Przed tygodniem Nafciarze nie poradzili sobie na trudnym terenie w Porto, ale w drugim występie kibice mieli prawo oczekiwać kompletu punktów. Nawet pomimo że w Płocku pojawiło się solidne duńskie GOG, które aspiruje do europejskiej czołówki. Fanów wicemistrzów Polski spotkała jednak niemiła niespodzianka.
Wisła - pomimo przeciętnej postawy - prawie do końca pozostawała w grze o zwycięstwo.

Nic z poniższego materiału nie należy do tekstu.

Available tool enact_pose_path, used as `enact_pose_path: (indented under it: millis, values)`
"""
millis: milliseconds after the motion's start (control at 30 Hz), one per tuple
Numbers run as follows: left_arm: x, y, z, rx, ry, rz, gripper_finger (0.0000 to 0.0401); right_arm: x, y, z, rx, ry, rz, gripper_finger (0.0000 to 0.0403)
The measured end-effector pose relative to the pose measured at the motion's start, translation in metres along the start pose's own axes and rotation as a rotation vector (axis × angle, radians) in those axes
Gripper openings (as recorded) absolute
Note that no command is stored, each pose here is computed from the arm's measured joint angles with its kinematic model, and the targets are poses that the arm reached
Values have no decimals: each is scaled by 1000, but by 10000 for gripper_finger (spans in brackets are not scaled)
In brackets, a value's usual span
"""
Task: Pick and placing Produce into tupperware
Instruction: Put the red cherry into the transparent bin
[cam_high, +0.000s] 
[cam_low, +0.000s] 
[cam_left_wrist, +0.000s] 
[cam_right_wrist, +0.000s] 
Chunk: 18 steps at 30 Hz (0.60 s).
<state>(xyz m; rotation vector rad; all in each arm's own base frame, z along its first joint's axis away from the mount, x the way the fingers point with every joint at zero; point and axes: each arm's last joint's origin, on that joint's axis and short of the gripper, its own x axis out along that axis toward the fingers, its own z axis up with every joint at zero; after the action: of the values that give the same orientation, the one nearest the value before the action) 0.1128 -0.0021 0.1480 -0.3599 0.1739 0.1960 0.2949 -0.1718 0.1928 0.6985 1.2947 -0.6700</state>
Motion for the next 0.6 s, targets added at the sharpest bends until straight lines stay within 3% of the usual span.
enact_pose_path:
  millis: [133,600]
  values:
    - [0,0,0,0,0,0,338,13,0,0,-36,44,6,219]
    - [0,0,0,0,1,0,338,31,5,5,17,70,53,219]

Mocno we znaki dał się jednak weteran Morten Olsen, na którego nie było sposobu przez kilka minut. To właśnie były mistrz olimpijski zapewnił prowadzenie 27:24 na trzy minuty przed końcem. Od tego momentu było właściwie jasne, że Nafciarzom nie uda się odnieść zwycięstwa, a sukces GOG przypieczętowali jeszcze Alexander Blonz i Emil Madsen.
Przed przerwą nie zanosiło się na taki scenariusz, dobre momenty w płockiej bramce miał Mirko Alilović. Kilka interwencji Chorwata niewiele jednak znaczyło wobec kiepskiej postawy Wisły w ataku. Swojego dnia nie miał Dmitrij Żytnikow (4/11), sytuację próbował ratować Gergo Fazekas, ale młody Węgier nie był dla Wisły tym, kim dla GOG Morten Olsen. Rutyniarz zagrał rewelacyjne zawody, nie tylko w ostatnich 10 minutach.